» Exercise prompt
For the records below, print the lines from the line with "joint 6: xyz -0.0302" through the line with "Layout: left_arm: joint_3" exactly as written; include both end lines and exclude the rest.
==== Data excerpts ====
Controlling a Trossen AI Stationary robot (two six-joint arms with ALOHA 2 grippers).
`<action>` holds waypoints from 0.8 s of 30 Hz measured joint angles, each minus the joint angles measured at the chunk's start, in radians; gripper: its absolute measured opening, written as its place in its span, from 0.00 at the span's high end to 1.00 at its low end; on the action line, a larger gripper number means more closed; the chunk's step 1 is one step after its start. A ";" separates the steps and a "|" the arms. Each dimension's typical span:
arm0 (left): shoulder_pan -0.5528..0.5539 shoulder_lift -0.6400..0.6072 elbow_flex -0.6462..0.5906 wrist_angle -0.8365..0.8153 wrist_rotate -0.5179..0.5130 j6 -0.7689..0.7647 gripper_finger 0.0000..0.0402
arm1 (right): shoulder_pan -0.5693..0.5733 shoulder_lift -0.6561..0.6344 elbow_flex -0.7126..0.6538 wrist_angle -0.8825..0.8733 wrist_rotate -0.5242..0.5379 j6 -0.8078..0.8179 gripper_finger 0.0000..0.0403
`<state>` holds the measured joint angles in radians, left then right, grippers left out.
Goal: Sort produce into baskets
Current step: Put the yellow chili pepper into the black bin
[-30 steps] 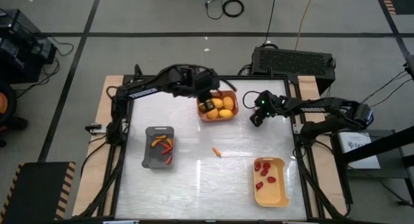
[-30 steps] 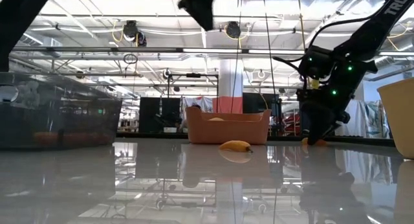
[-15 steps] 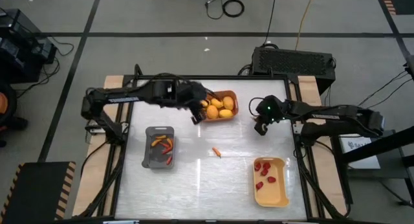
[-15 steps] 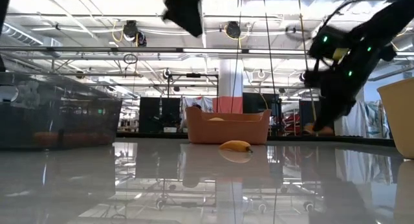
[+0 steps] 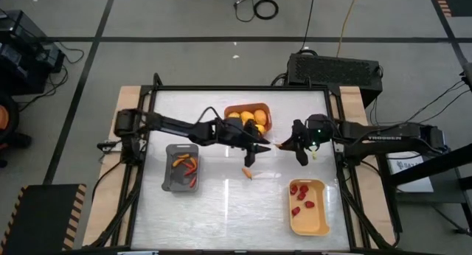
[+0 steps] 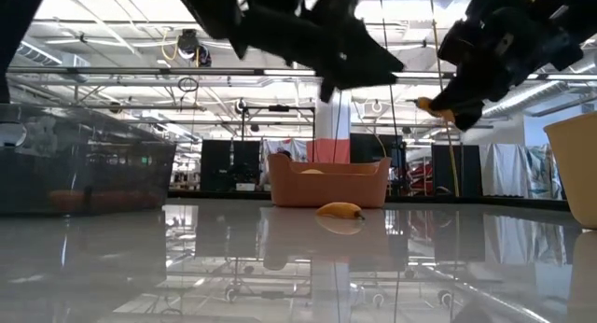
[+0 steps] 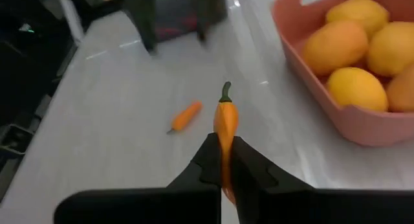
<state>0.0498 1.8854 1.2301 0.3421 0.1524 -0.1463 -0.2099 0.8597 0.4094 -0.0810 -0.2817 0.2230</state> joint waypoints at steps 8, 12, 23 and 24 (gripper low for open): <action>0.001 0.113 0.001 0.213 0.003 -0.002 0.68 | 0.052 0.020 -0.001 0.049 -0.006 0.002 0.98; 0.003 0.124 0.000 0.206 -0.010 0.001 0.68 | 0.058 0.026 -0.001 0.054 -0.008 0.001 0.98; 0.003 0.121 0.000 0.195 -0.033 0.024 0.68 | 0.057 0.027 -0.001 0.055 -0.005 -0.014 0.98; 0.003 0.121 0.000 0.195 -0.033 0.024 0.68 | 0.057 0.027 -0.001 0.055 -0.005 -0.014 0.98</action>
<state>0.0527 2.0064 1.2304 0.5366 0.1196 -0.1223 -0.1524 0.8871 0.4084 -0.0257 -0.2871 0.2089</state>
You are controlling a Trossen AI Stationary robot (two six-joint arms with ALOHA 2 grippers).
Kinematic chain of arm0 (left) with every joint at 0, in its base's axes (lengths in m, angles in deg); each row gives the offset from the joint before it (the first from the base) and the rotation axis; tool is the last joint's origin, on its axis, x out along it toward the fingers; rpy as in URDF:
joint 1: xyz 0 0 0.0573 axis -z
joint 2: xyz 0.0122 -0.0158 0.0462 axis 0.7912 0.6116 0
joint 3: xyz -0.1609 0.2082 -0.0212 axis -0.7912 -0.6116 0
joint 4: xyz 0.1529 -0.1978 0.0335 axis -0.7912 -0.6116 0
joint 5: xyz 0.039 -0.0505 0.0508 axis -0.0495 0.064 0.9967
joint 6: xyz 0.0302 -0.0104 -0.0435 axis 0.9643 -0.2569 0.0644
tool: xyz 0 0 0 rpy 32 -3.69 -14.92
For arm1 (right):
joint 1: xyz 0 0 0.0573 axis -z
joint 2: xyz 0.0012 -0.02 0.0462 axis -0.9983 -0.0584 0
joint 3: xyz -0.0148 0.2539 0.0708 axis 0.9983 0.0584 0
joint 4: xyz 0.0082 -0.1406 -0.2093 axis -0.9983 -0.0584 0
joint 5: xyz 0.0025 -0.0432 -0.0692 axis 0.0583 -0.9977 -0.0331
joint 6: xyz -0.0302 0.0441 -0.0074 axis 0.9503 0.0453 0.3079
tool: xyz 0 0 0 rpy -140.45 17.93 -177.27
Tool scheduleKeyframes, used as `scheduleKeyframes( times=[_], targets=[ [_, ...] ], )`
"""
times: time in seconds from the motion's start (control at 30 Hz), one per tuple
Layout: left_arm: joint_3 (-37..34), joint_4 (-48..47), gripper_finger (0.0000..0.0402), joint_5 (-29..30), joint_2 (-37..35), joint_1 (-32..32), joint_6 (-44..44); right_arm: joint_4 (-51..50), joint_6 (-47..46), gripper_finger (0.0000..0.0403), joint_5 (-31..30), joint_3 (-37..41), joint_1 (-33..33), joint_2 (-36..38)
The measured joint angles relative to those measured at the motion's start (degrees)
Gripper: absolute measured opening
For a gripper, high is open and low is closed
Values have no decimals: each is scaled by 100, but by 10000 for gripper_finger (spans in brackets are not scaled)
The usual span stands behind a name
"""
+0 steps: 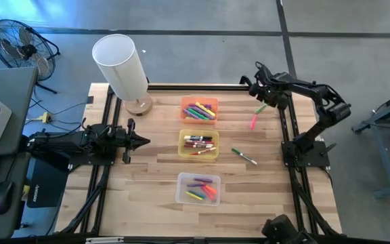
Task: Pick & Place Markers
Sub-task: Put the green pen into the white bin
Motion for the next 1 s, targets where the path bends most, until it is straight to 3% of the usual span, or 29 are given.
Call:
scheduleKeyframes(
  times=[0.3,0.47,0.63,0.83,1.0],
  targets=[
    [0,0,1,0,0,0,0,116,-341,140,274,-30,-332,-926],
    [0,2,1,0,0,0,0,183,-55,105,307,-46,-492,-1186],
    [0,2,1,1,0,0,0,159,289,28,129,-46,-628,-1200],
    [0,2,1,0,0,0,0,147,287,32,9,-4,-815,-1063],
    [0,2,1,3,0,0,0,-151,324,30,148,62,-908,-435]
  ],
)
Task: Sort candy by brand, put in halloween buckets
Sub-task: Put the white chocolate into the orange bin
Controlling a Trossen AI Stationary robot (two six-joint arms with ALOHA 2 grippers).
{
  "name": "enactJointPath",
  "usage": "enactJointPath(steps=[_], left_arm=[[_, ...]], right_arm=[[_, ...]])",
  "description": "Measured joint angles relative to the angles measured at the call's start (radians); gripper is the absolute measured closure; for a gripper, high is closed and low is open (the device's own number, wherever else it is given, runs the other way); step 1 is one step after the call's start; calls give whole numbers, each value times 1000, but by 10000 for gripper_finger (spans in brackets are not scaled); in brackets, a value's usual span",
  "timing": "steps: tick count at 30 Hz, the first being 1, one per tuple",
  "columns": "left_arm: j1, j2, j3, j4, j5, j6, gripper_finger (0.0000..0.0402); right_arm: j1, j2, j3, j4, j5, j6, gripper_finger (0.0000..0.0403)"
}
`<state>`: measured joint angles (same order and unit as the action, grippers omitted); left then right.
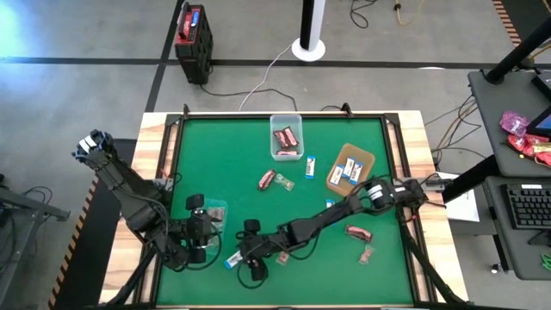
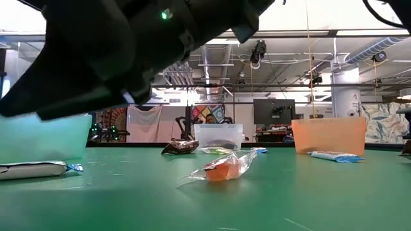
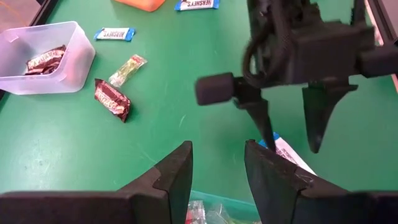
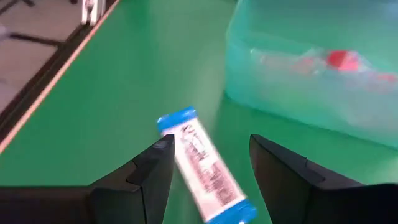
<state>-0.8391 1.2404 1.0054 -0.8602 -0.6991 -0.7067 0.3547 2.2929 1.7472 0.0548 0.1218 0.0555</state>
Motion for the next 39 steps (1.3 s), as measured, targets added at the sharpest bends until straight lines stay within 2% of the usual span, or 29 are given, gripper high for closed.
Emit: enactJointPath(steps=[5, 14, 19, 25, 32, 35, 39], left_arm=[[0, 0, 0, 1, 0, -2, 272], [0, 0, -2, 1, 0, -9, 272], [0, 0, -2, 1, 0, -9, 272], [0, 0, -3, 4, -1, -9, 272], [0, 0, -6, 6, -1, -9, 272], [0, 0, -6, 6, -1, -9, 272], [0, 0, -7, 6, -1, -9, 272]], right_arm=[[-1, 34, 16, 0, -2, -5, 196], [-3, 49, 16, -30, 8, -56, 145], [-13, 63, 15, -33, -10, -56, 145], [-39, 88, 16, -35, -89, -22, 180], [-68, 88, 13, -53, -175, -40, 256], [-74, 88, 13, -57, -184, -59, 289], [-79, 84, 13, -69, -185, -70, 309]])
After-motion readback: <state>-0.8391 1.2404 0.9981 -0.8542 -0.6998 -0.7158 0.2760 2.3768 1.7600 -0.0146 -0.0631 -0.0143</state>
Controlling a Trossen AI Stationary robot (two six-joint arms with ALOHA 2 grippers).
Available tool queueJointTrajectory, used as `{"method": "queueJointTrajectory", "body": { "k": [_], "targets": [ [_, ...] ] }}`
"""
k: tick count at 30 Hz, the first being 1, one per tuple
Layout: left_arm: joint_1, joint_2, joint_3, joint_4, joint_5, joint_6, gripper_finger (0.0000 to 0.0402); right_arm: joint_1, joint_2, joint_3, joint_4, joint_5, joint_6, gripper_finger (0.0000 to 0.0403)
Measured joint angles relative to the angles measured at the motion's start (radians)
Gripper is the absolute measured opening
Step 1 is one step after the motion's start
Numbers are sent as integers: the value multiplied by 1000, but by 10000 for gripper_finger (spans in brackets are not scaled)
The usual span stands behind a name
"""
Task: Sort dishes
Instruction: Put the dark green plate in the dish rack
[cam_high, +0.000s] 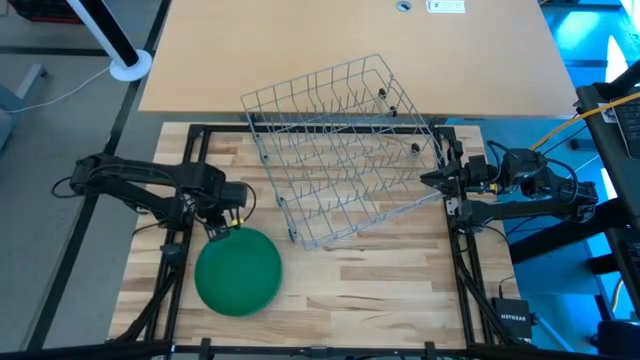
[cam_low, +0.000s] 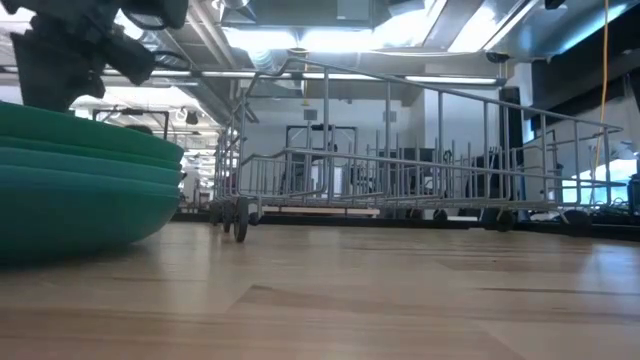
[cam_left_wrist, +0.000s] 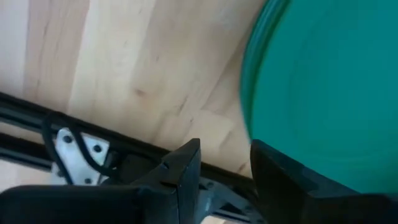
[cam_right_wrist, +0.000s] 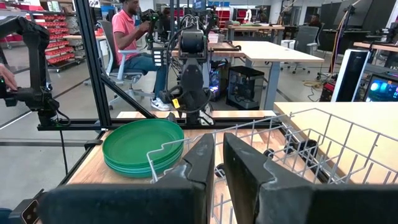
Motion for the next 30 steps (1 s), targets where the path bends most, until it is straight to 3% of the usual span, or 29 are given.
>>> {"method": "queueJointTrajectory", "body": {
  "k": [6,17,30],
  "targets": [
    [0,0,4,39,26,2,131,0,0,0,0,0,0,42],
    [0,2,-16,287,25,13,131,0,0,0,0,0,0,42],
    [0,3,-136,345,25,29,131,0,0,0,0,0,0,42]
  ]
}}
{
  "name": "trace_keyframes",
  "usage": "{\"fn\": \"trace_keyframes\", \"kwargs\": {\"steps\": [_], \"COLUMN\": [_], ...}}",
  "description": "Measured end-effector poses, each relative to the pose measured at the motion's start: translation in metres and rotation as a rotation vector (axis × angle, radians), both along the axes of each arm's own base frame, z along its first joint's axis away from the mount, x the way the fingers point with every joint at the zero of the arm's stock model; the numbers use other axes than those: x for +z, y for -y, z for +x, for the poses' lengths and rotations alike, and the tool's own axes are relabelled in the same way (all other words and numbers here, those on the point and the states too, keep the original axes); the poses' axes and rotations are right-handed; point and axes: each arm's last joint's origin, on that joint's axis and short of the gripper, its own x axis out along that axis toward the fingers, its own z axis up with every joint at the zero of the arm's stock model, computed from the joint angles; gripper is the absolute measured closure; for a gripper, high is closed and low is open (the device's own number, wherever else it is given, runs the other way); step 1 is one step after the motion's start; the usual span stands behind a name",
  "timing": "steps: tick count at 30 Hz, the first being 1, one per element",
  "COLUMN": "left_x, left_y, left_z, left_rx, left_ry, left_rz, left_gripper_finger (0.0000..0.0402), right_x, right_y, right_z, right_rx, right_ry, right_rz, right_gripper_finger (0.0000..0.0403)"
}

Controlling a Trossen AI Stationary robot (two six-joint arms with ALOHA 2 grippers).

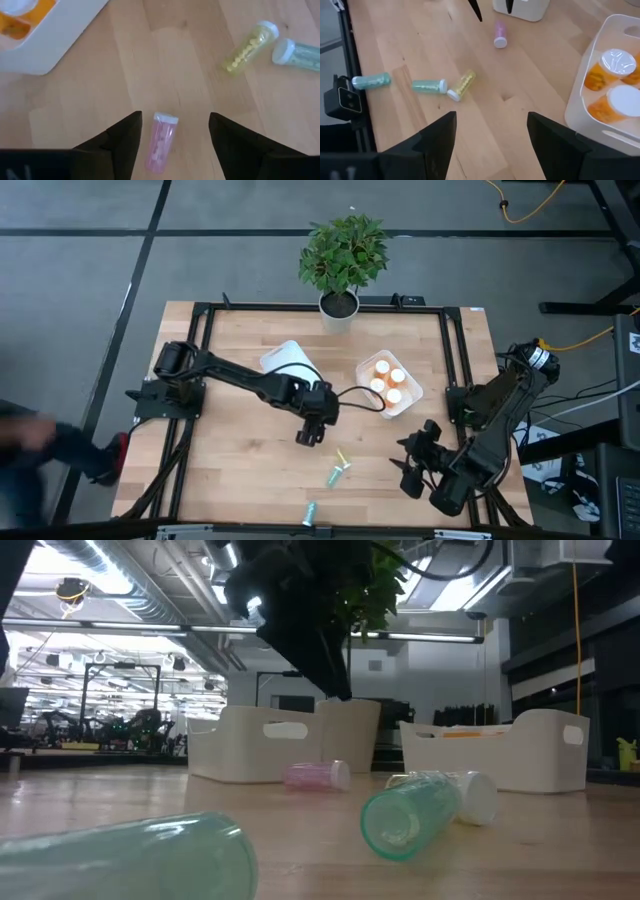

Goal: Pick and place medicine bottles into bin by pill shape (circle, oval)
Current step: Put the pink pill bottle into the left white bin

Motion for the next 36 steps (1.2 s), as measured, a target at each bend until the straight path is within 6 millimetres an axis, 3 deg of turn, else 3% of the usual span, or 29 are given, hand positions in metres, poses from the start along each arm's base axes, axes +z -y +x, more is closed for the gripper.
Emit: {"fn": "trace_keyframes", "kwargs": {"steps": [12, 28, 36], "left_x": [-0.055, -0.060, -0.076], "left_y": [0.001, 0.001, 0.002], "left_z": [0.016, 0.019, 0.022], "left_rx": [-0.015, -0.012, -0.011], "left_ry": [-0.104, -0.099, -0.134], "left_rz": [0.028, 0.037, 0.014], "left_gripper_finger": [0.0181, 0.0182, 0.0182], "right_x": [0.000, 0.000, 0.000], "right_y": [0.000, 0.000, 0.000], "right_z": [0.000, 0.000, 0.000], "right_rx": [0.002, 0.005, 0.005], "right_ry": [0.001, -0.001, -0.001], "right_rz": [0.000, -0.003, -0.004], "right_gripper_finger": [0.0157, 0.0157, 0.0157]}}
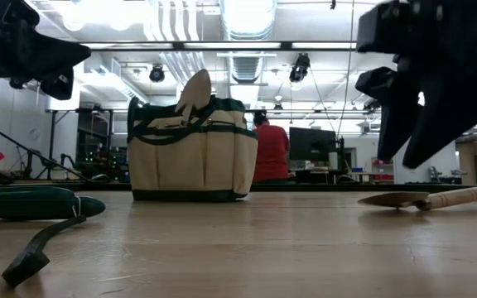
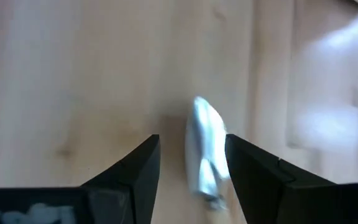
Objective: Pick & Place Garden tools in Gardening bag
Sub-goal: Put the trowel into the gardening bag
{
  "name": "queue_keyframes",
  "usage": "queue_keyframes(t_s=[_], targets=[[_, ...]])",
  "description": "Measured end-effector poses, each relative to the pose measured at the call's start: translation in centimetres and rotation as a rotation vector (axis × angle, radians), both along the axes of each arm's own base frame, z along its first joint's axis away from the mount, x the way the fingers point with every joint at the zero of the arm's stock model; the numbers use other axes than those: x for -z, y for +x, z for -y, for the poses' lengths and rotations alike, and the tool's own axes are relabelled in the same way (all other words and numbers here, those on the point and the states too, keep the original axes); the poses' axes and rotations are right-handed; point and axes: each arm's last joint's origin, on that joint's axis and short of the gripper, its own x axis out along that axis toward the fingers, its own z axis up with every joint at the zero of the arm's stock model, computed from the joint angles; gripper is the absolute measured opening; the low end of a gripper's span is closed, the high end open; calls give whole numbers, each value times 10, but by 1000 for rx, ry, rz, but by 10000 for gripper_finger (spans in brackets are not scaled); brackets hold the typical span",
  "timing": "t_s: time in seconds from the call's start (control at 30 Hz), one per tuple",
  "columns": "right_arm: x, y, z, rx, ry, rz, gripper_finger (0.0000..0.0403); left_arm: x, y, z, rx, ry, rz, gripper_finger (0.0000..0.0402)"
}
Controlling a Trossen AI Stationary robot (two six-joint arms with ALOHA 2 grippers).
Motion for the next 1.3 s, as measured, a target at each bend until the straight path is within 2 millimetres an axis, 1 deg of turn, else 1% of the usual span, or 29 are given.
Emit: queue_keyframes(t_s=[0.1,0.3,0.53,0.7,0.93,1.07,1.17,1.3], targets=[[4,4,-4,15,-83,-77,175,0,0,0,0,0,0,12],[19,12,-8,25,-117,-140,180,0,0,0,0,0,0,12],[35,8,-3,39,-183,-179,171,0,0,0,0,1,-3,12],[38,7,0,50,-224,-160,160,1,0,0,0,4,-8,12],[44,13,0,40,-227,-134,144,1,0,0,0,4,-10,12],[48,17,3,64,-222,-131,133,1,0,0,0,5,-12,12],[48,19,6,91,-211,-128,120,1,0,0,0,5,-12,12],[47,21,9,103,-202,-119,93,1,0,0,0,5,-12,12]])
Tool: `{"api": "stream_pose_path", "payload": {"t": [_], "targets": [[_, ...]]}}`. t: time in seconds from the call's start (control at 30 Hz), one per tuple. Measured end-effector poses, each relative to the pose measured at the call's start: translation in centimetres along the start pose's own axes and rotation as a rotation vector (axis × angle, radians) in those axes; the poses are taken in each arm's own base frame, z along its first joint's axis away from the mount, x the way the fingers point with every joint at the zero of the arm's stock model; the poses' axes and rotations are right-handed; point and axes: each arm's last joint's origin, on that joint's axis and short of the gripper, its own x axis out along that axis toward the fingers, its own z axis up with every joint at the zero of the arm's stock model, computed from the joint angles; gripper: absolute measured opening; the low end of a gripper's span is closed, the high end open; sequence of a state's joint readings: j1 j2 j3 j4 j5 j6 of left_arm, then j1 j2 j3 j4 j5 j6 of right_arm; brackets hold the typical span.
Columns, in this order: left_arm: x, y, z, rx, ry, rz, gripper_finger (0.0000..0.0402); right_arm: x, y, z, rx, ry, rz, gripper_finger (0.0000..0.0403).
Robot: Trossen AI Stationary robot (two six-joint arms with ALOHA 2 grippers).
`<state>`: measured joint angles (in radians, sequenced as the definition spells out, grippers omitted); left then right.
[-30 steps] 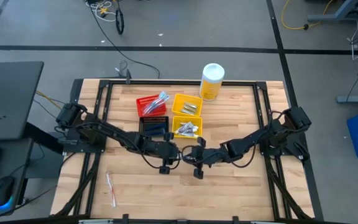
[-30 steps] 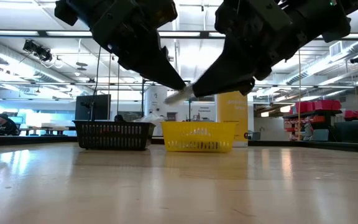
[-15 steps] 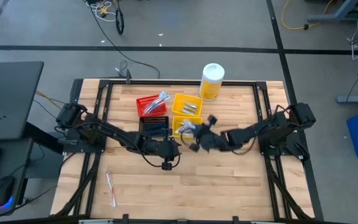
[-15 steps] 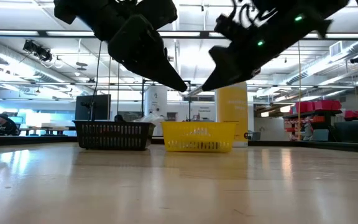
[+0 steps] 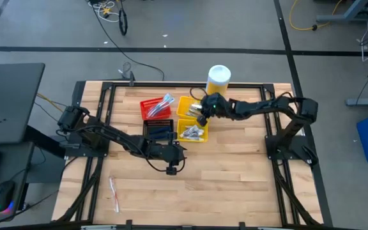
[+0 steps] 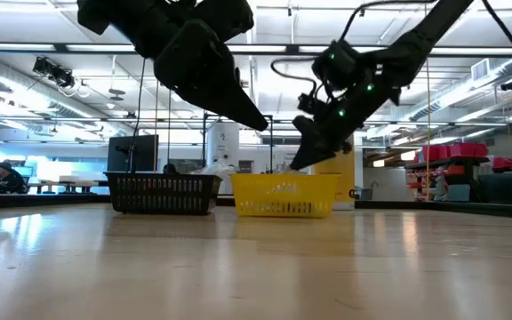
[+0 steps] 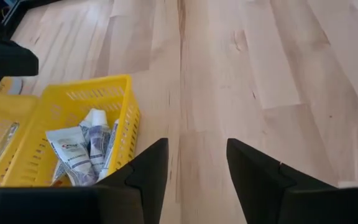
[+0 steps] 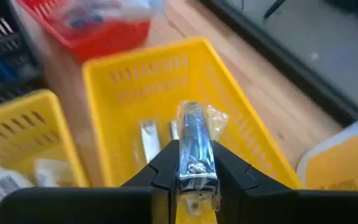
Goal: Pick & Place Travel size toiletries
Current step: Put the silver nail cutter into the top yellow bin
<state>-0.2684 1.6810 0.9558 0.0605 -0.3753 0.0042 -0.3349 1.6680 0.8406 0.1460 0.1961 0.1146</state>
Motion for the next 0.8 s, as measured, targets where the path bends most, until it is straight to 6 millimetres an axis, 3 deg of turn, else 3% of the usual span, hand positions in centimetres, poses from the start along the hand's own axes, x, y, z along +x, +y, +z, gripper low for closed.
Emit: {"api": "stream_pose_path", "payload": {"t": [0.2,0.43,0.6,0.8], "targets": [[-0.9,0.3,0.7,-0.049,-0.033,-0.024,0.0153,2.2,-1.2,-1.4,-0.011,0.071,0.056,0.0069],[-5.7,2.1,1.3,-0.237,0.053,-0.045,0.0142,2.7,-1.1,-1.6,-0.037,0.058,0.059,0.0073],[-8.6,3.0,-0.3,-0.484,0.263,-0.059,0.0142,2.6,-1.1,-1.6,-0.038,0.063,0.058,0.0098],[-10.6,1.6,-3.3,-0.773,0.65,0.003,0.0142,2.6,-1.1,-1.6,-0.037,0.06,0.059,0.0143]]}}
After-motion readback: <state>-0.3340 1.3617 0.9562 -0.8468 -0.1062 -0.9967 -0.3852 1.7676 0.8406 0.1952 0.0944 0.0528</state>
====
» Answer to the problem
joint 6: xyz -0.0302 0.0441 -0.0074 axis 0.9503 0.0453 0.3079
tool: xyz 0 0 0 rpy -140.45 17.93 -177.27
Tool scheduleKeyframes, used as `scheduleKeyframes( times=[_], targets=[ [_, ...] ], )`
"""
times: time in seconds from the motion's start (control at 30 Hz), one per tuple
Layout: left_arm: joint_3 (-37..34), joint_4 (-48..47), gripper_finger (0.0000..0.0402), joint_5 (-29..30), joint_2 (-37..35), joint_1 (-32..32), joint_6 (-44..44); right_arm: joint_4 (-51..50), joint_6 (-47..46), gripper_finger (0.0000..0.0403), joint_5 (-31..30), joint_3 (-37..41), joint_1 (-33..33), joint_2 (-36..38)

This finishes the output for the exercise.